- Your instructions:
Go through each line of the entries below and tally those containing the string "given"; give only the total.

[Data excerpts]

###

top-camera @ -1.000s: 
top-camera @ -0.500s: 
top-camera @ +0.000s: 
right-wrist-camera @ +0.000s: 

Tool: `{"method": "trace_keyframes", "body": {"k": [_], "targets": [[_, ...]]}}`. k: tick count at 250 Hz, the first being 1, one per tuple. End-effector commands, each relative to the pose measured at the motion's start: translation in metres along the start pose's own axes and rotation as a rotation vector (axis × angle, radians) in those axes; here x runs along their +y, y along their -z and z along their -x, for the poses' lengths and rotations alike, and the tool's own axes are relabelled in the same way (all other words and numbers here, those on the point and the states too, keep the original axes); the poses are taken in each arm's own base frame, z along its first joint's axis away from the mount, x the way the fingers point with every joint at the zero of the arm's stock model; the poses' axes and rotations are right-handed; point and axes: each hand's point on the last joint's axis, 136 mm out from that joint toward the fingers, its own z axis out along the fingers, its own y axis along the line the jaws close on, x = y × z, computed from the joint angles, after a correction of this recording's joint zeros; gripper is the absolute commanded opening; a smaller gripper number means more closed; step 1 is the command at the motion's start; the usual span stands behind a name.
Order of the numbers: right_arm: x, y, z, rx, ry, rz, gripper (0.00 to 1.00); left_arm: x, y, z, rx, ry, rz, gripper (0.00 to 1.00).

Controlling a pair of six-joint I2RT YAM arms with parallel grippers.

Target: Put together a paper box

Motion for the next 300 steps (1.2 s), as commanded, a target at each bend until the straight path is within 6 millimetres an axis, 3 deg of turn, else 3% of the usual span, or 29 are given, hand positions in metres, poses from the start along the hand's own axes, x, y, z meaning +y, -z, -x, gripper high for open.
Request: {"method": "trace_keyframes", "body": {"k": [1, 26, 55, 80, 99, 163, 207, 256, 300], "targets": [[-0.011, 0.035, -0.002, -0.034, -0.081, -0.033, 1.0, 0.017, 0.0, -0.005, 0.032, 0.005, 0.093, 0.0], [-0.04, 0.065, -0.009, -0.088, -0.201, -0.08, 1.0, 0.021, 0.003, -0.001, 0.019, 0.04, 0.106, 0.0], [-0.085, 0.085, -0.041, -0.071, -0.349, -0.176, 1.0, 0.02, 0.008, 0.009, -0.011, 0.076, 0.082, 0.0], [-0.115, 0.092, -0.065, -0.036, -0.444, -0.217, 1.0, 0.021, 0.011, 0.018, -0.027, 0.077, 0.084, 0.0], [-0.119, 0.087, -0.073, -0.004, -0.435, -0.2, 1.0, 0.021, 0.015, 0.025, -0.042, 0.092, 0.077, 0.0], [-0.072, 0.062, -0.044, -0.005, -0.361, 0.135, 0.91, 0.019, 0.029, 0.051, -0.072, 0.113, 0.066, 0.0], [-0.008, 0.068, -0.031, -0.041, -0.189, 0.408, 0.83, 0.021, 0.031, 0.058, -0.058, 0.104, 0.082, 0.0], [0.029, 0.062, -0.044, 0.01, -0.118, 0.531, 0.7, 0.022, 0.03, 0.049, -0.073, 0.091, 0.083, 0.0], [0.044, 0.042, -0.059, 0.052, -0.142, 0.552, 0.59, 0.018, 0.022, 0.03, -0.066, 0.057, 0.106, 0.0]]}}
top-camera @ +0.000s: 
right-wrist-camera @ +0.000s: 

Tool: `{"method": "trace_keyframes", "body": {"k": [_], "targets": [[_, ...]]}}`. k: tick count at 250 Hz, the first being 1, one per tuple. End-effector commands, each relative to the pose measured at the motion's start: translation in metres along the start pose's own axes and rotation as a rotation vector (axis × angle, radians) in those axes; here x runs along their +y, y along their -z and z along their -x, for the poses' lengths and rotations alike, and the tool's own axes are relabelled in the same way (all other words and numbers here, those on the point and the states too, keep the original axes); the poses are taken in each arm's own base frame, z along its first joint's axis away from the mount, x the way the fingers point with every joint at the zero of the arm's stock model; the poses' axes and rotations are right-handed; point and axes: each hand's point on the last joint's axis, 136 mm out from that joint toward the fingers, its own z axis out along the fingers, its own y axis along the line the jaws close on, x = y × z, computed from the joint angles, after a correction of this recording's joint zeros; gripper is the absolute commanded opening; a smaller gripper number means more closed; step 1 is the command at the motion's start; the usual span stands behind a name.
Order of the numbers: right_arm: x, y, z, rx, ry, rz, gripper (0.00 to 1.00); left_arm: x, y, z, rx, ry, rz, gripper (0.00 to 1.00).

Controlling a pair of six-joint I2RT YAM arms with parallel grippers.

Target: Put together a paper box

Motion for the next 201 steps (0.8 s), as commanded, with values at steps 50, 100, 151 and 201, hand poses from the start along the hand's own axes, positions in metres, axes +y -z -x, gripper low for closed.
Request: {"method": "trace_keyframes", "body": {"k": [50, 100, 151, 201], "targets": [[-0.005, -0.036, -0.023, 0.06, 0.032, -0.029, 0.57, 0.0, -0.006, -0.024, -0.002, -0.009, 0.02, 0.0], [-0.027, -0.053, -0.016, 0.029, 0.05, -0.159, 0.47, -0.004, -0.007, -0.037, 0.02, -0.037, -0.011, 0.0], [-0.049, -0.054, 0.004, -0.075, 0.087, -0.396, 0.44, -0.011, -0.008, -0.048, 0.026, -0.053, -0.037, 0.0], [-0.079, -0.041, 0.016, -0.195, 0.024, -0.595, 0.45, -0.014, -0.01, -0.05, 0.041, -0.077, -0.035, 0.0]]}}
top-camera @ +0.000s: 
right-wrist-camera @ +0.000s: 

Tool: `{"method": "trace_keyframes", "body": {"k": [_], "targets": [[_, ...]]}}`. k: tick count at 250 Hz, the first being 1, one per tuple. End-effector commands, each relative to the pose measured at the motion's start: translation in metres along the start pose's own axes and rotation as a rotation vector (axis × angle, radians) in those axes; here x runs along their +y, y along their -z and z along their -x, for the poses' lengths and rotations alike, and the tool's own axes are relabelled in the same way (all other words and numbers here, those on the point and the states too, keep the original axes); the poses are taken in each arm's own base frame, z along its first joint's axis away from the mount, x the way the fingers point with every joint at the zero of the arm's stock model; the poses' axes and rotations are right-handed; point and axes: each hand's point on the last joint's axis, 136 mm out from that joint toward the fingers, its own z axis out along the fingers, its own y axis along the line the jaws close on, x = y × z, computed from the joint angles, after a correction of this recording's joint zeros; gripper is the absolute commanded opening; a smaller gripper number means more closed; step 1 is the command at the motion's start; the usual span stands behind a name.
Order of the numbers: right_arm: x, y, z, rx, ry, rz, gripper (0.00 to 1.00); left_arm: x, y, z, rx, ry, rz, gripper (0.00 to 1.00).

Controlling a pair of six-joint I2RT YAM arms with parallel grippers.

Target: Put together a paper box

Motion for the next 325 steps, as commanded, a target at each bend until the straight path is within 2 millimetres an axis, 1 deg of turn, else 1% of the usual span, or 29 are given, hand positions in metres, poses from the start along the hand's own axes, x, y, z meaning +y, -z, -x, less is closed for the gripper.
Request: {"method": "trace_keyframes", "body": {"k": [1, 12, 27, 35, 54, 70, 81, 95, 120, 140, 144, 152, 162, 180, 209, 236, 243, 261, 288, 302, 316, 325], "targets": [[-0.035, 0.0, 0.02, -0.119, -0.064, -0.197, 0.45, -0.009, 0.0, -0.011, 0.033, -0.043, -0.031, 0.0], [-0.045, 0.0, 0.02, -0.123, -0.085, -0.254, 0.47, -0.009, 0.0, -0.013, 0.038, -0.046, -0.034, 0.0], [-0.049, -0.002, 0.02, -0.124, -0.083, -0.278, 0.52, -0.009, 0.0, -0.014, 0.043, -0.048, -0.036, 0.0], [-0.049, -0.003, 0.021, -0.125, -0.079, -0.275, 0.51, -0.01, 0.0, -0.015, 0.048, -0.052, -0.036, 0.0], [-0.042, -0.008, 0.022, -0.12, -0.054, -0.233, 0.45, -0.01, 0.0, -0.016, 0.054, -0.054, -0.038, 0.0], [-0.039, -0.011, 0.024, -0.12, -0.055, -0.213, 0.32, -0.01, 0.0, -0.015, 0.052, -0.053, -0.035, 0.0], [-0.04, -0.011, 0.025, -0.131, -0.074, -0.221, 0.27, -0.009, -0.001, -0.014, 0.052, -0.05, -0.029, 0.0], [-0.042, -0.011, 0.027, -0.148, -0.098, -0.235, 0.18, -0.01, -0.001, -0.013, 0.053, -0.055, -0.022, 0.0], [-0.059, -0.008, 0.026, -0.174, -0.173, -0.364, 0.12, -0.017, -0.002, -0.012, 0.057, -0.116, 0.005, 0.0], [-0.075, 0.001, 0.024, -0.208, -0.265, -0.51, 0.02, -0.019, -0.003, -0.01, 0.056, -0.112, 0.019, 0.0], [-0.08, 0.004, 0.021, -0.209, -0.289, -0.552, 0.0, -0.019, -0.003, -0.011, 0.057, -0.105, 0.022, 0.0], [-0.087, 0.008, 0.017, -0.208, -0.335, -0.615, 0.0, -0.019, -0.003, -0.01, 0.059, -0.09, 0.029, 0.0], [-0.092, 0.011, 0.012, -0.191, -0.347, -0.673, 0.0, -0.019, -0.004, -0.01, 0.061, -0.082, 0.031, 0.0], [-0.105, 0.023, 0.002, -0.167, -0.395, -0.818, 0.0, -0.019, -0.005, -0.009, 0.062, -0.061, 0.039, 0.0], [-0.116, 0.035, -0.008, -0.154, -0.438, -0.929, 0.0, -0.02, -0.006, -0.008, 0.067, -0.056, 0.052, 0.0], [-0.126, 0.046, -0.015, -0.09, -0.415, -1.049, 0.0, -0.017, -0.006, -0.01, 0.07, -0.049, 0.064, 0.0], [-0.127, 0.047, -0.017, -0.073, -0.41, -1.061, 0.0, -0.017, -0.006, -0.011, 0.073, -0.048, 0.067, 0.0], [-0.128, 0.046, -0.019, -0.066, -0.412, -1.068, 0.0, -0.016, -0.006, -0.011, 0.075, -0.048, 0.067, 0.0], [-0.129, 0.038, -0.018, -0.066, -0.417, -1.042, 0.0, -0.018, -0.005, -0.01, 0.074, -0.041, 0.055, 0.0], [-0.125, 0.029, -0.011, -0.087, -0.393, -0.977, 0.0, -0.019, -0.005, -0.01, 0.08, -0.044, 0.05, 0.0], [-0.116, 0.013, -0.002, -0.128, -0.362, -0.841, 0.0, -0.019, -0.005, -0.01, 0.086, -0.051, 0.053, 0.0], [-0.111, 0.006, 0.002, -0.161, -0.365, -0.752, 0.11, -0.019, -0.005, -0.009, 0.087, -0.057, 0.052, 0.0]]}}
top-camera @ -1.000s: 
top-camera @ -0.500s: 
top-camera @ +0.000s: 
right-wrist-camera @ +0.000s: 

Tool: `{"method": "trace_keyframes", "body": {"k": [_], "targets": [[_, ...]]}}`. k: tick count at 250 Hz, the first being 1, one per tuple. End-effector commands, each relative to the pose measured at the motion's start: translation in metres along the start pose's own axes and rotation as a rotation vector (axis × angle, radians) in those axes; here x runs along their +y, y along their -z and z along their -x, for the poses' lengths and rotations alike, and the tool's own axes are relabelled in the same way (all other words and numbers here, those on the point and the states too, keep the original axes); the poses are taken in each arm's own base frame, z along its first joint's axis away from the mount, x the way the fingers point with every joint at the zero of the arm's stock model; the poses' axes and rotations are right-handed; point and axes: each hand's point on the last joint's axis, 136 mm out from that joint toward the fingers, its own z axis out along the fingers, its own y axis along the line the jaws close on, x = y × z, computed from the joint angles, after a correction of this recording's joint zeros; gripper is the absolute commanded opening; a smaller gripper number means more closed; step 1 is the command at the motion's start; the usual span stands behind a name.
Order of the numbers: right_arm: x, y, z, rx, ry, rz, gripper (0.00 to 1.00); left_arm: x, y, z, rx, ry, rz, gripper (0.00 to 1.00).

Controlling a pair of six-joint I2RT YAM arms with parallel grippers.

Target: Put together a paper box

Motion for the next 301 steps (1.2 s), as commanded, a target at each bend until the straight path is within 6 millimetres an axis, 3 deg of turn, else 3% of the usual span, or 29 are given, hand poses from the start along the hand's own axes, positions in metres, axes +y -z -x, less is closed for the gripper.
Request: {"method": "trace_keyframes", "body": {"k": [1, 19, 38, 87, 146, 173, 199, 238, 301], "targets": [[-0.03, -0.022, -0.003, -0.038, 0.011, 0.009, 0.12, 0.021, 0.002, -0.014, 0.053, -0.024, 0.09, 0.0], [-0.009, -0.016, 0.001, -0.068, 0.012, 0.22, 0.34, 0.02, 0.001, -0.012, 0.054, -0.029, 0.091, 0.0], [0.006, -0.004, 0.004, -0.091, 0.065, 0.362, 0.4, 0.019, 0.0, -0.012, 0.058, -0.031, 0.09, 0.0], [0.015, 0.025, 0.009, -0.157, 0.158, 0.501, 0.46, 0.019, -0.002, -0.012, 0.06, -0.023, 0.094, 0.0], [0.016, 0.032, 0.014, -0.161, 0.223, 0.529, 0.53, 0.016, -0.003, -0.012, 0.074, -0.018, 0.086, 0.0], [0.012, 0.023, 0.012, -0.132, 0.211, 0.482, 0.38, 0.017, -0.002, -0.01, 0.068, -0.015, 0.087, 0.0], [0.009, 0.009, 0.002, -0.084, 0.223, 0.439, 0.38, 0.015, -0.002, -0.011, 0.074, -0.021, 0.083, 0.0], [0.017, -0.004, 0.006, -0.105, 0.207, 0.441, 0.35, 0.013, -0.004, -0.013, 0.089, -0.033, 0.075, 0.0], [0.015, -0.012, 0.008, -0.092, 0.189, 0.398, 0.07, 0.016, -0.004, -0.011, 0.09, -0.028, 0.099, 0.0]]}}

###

- Solution for this exercise:
3